The 1948 team selection for the Olympics captured a moment of transition in Indian history. Punjab - which had the best players in the world and had won the nationals both in 1946 and 1947 - played as an united team only months before the selection. The bulk of both the Indian and Pakistani teams would be formed from this Punjab team. All the players interviewed remember an underlying tension within the combined team because of the atmosphere of communal violence in the larger political sphere.

When Keshav Dutt returned to Lahore from the London Olympics in 1948, it was one where he felt unwelcome.

"The political situation had turned extremely bad. As the Sun went down, religious chanting used to start, slowly getting louder. And then there was firing. Sleeping at night became impossible," he says.

Fearing for his life, Keshav turned to Shahrukh, his classmate from Lahore Government College and a former teammate for Punjab and India. Balbir Singh, one of their teammates, recounts how Shahrukh kept many Hindus and Sikhs in his house to protect them before sending them to India - one such person being Keshav.

Keshav Dutt (second from left) in London during the 1948 Olympics - when he was being told to stay away from Shahrukh

"Shahrukh stayed with me for a couple of nights because I was frightened and couldn't sleep. Finally he brought his uncle's car...or whatever he did I don't know...and then he took me to Lahore railway station and sent me off. Must have paid for my ticket also," Keshav remembers his part in the largest mass migration in human history.

Shahrukh remembers that last journey too.

"There was no mercy those days. 'He's a Hindu, kill him. He's a Sikh, kill him'. Sikhs were easier to identify because of their turbans, Keshav - he was harder to spot. I told him, you don't go outside, you stay home, pack a few belongings, hid him in my car and took him to the station. When anyone asked me...they wanted to kill him...I told them he wasn't going away. He was going to bring back someone from India who was in danger (winks). He must have reached, what else happened on the road I don't know, we never talked since then," he says.

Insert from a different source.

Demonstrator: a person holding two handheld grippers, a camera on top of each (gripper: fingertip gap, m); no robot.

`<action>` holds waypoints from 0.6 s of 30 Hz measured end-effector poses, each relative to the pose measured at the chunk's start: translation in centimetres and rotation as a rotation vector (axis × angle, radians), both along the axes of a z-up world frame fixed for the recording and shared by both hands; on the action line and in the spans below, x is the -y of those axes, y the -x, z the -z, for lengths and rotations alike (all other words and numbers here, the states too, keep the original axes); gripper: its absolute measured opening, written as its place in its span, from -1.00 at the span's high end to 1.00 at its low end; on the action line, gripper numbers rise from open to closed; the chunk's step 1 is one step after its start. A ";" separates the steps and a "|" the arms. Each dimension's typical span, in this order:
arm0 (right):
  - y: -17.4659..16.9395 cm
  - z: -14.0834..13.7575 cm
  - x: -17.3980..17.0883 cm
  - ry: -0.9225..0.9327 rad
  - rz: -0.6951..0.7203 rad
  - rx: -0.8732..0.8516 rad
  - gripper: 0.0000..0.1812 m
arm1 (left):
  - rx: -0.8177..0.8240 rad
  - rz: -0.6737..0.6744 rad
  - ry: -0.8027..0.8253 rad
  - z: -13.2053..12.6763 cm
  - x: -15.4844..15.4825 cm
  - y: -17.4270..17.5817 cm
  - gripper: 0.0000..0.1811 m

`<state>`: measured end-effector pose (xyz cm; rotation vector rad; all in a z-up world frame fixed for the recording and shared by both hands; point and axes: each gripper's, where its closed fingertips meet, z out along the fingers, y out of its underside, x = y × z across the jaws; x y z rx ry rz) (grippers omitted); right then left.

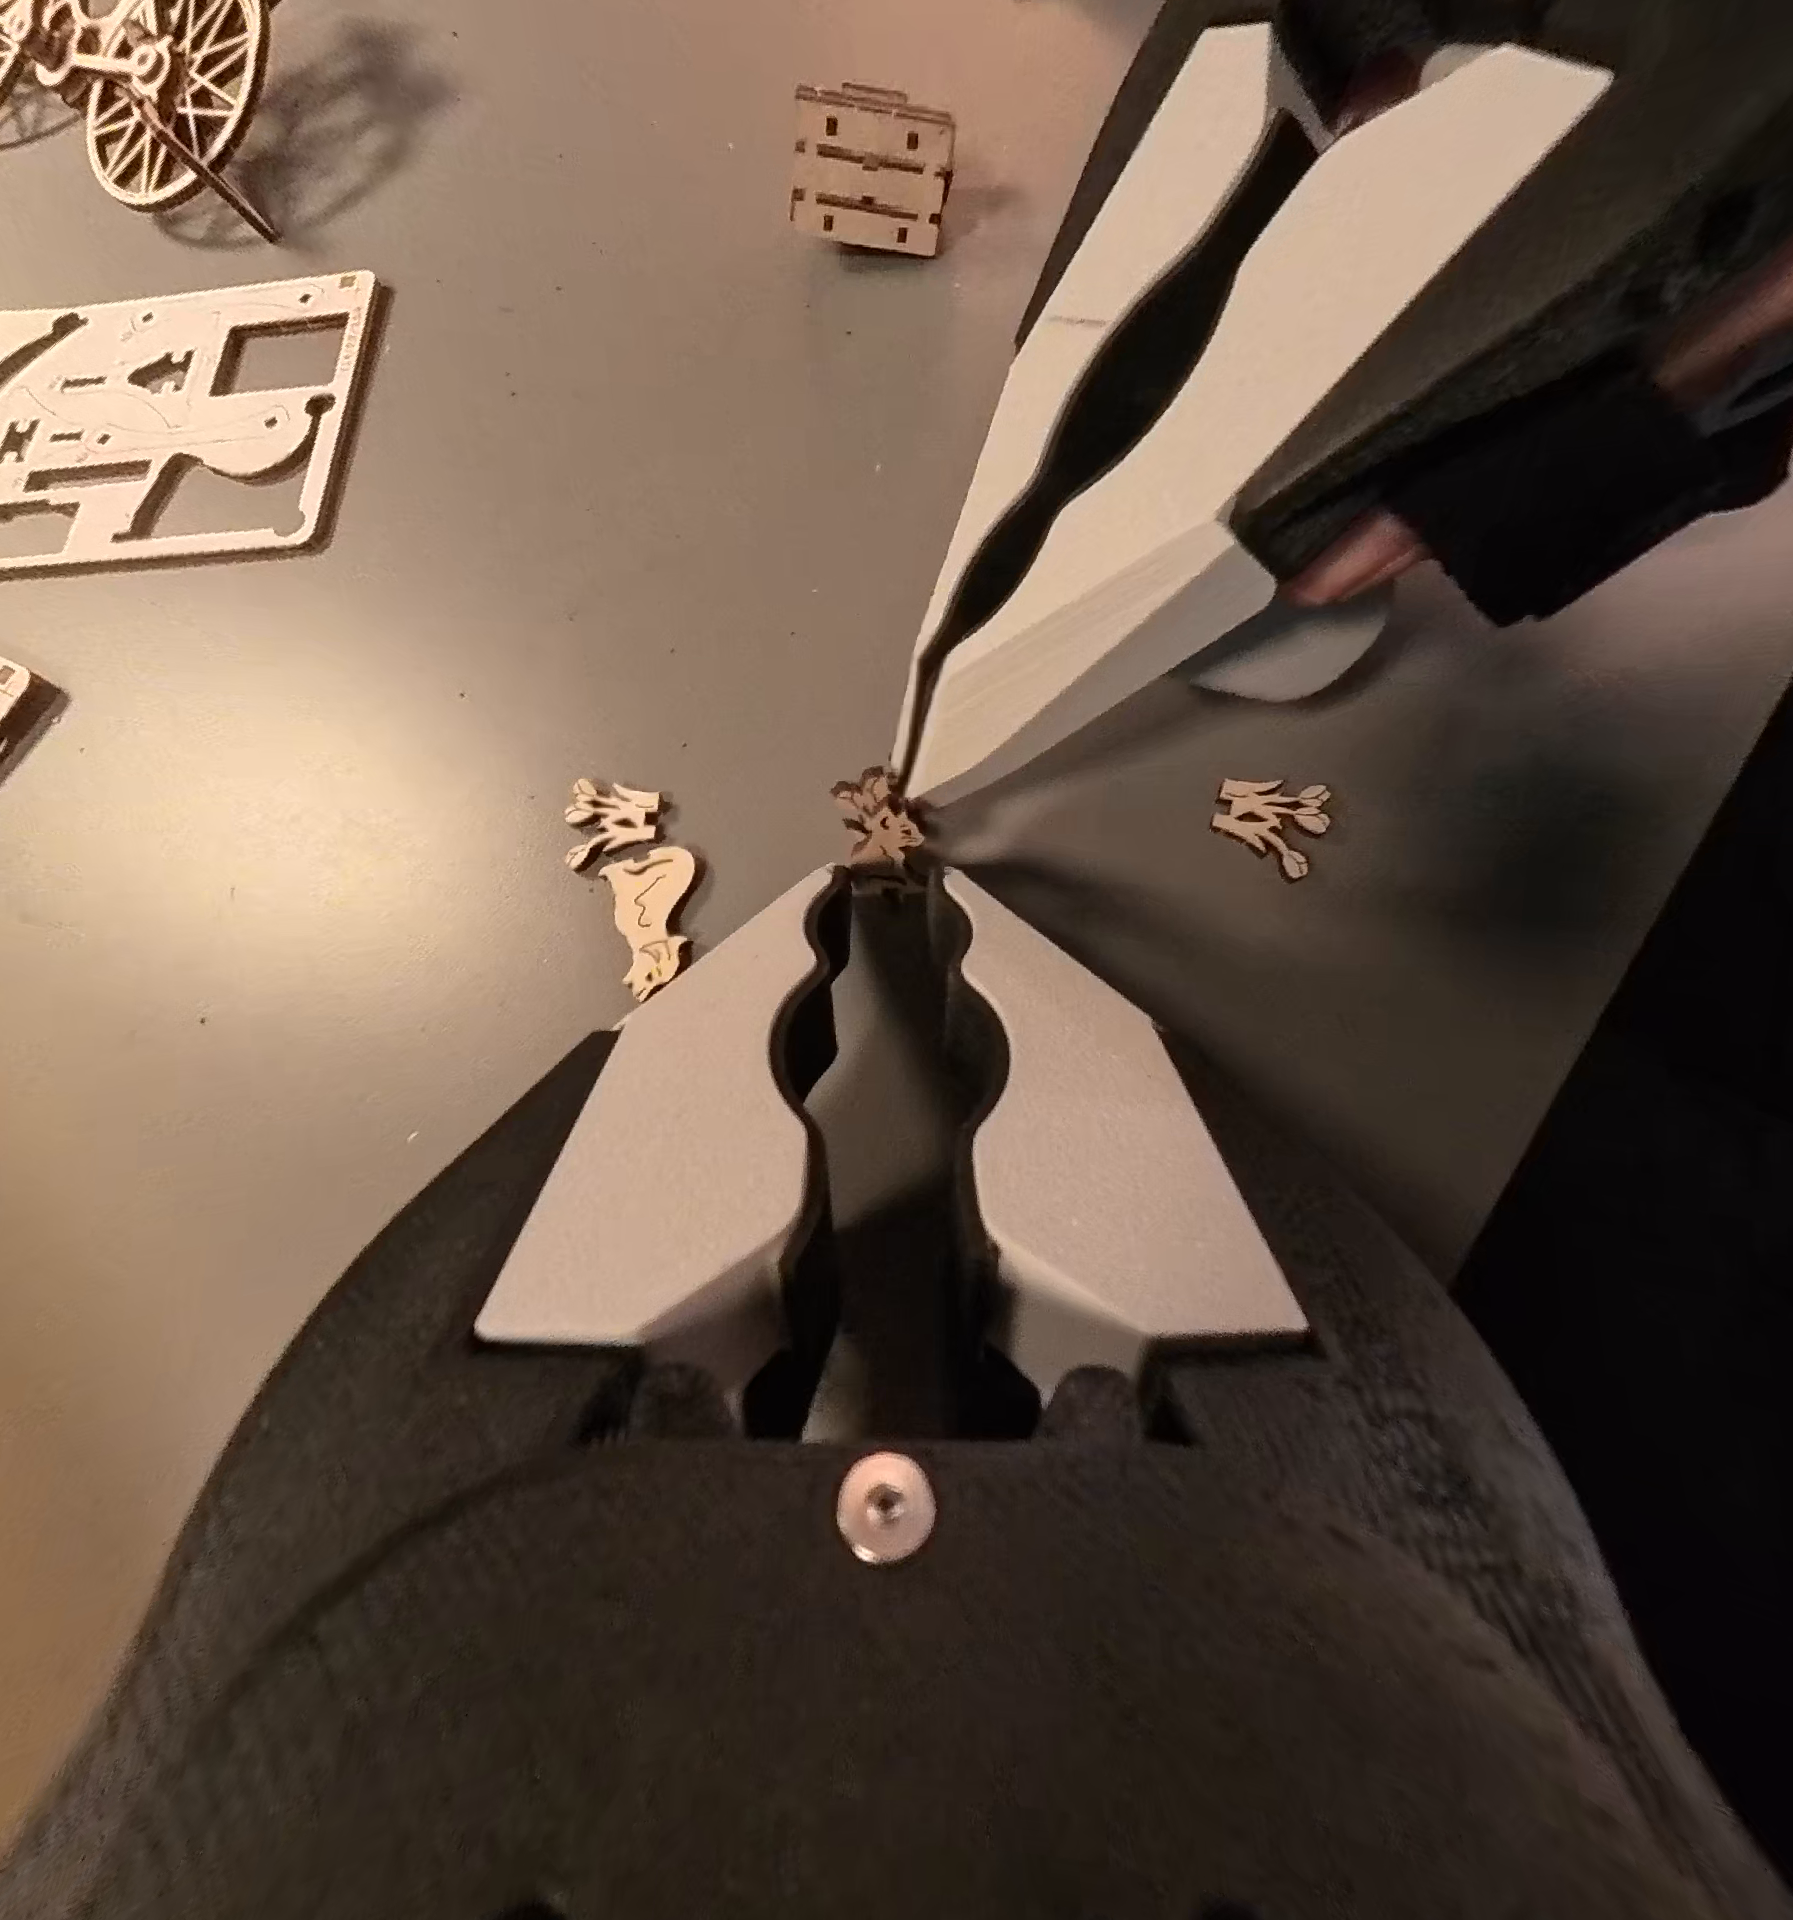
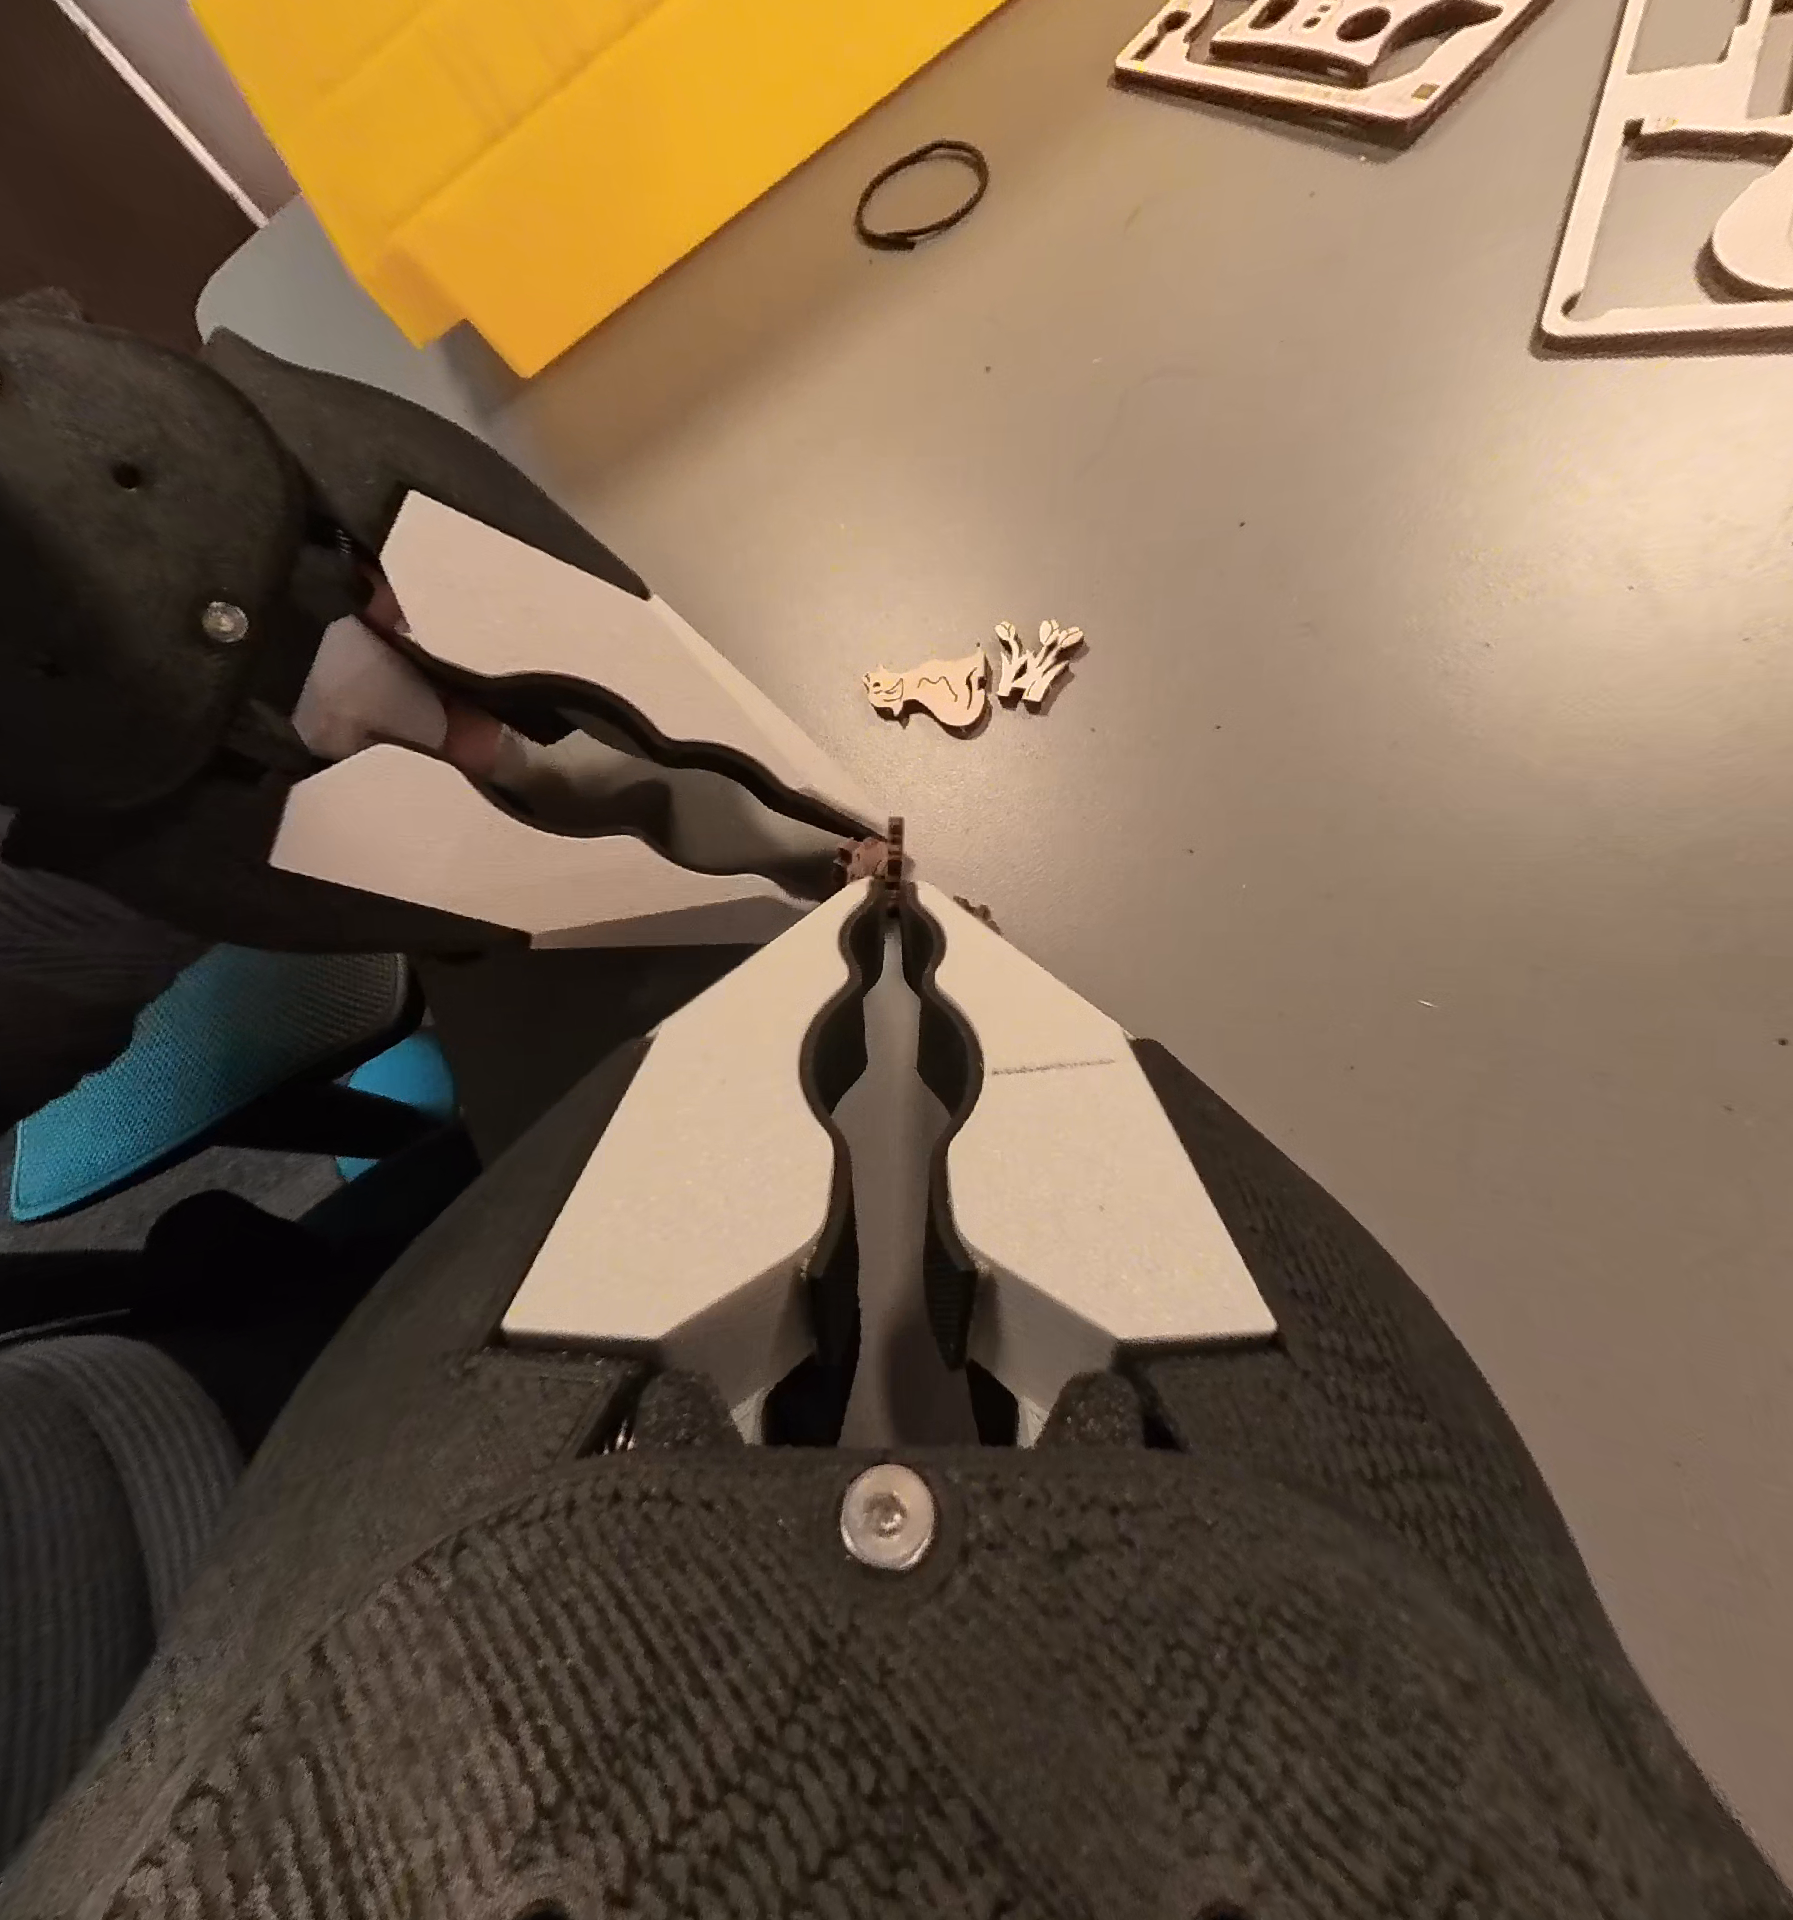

Never went back to Lahore: Keshav Dutt

There was one final meeting between Shahrukh and Keshav later, when the Pakistan team came to play in Mumbai. Shahrukh asked Keshav to come to Lahore, but the Indian player said he could never make it. "Not out of fear or anything...but something always came up, I never went back to Lahore," says Keshav.

"Messages used to come. People who came from Lahore told me he had asked for me to come to Pakistan, but I said no. Yes we were good friends, but that friendship more or less broke. Broke not because our wish was to break it, but because the political position had become extremely bad," he says.

Shahrukh says of his old friend: "Friendhsip dil me hotin hain, pyaar mein hoti hei, jab bhi kabhi mil jaye toh...(Friendship and love are matters of the heart, who knows when we meet again then...)"

At the 1948 Olympics, both Shahrukh and Keshav were told by the Pakistani and Indian team managers respectively to stay away from each other. Both of them found it absurd then but neither knew the storm that was coming in their hometown Lahore soon. When Keshav (1925-2021) joined Shahrukh (1926-2015) in heavenly abode last year, undivided India's half line would have reunited in the skies, perhaps in their familiar 5-3-2 formation.